Hi,

@davparker Can you ensure the timezone is UTC, as validity time seen in the assertion is in UTC:

https://www.cisco.com/c/en/us/support/docs/interfaces-modules/catalyst-6500-series-7600-series-asa-services-module/223564-troubleshoot-common-problems-with-saml.html#toc-hId-350712260

You perform changes via Platform Settings:

https://www.cisco.com/c/en/us/td/docs/security/secure-firewall/management-center/device-config/710/management-center-device-config-71/interfaces-settings-platform.html

Thanks,

Cristian.

When I ssh into FTD and issue "show time" it shows the correct current time in UTC format. The Platform settings do specify CST-6 for the FTD appliance. When I test auth to VPN it shows the validity period beginning several minutes into the future and not the 6 hour offset.

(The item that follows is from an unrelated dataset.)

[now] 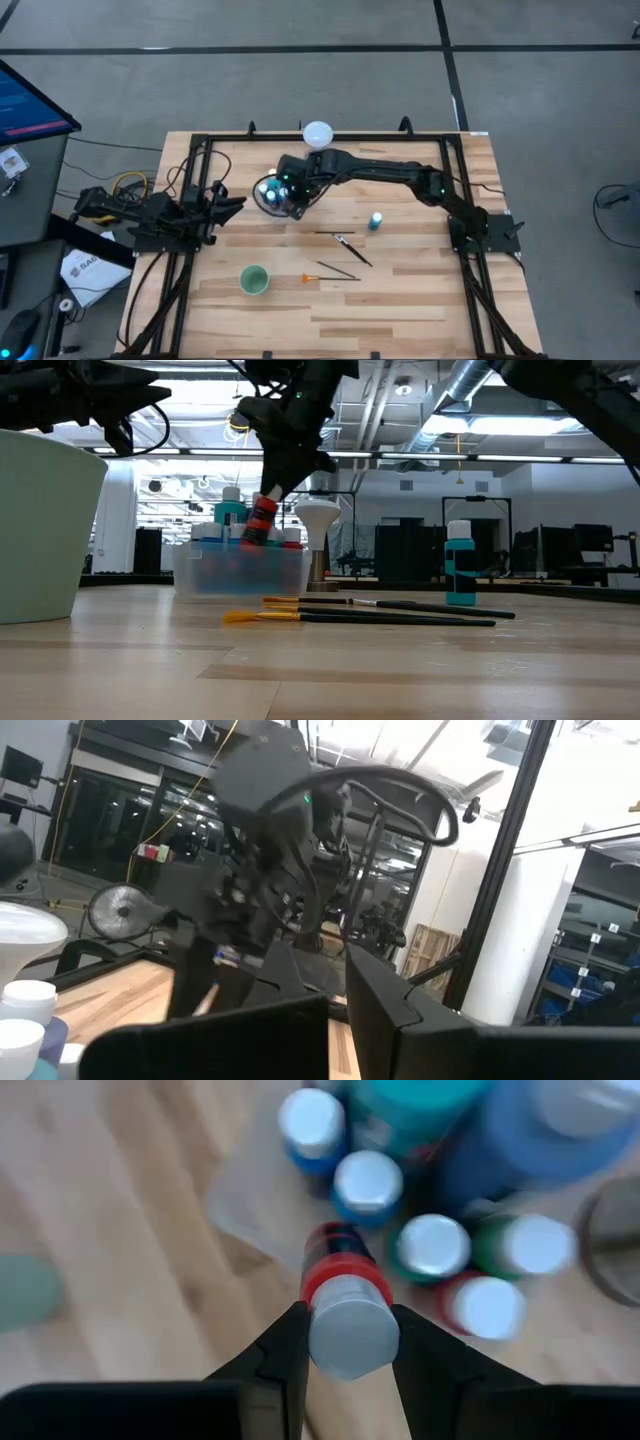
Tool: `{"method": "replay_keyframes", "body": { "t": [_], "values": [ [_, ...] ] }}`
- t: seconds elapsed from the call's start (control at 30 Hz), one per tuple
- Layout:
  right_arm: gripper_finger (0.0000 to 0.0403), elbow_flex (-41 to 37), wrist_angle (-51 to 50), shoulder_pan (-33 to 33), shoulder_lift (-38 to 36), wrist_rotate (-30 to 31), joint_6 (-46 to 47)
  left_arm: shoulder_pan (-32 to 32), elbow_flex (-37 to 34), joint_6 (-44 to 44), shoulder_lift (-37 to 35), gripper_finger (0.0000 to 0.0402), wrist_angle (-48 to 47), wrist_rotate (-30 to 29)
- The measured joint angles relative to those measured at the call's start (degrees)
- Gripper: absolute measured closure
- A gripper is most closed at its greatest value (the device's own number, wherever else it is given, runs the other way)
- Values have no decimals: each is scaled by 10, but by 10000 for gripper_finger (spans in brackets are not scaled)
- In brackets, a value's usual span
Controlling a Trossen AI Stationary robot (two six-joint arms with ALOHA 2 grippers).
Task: Pick & Place Paint Supplies
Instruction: Put the small red bottle into the white bin
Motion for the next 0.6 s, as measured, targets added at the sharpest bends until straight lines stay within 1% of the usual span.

When I 'connect fxos' and 'show clock' the time is UTC but the time is offset by what looks like the same several minutes behind as shown in the same debug webcpn saml 255 outut. Weird. I could try changing the Timezone. I'm not sure what impact that will have. We don't currently have any time based rules.

debug webvpn saml 255
Jan 28 22:21:22 [SAML] get_validity: Assertion validity: NotBefore:2026-01-28T22:24:19.244Z NotOnOrAfter:2026-01-28T23:29:19.244Z
Jan 28 22:21:22 [SAML] saml_util_check_expiration: Processing time values:
raw NotBefore: 22:24:19 UTC Jan 28 2026
raw NotOnOrAfter: 23:29:19 UTC Jan 28 2026
clock skew: 0
timeout: 0
Jan 28 22:21:22 [SAML] saml_util_check_expiration: Effective time values :
adjusted NotBefore: 22:24:19 UTC Jan 28 2026
adjusted NotOnOrAfter: 23:29:19 UTC Jan 28 2026
current time: 22:21:22 UTC Jan 28 2026
Jan 28 22:21:22 [SAML] saml_util_check_expiration: Assertion not yet valid.
Current time: 22:21:22 UTC Jan 28 2026
adjusted NotBefore: 22:24:19 UTC Jan 28 2026
Jan 28 22:21:22 [SAML] consume_assertion: assertion is expired or not valid
[saml] webvpn_login_primary_username: SAML assertion validation failed
saml_get_ac_token_data: Passed SAML token is NULL

So, I did try changing the Timezone to UTC. It didn't change anything. After extensive t-shooting with TAC it appears that the LINA side is experiencing a time drift. It is odd. Logging into FTD and inputting show clock shows correct time. Connect fxos and show clock displays correct time. Connecting to system support diagnostic-cli and show clock displays time that is behind. Time is set to sync from FMC which is on current time. No other firewalls are impacted. TAC couldn't figure out why the LINA side is out of sync. We may just put this on the back burner since we are close to migrating that firewall to new hardware.

You know I tried but they just wanted me to do the workaround, rebooting and failing over. That did work for now. Azure MFA is working. We are working towards replacing the 2110s with 3105s so this hopefully will become a non-issue.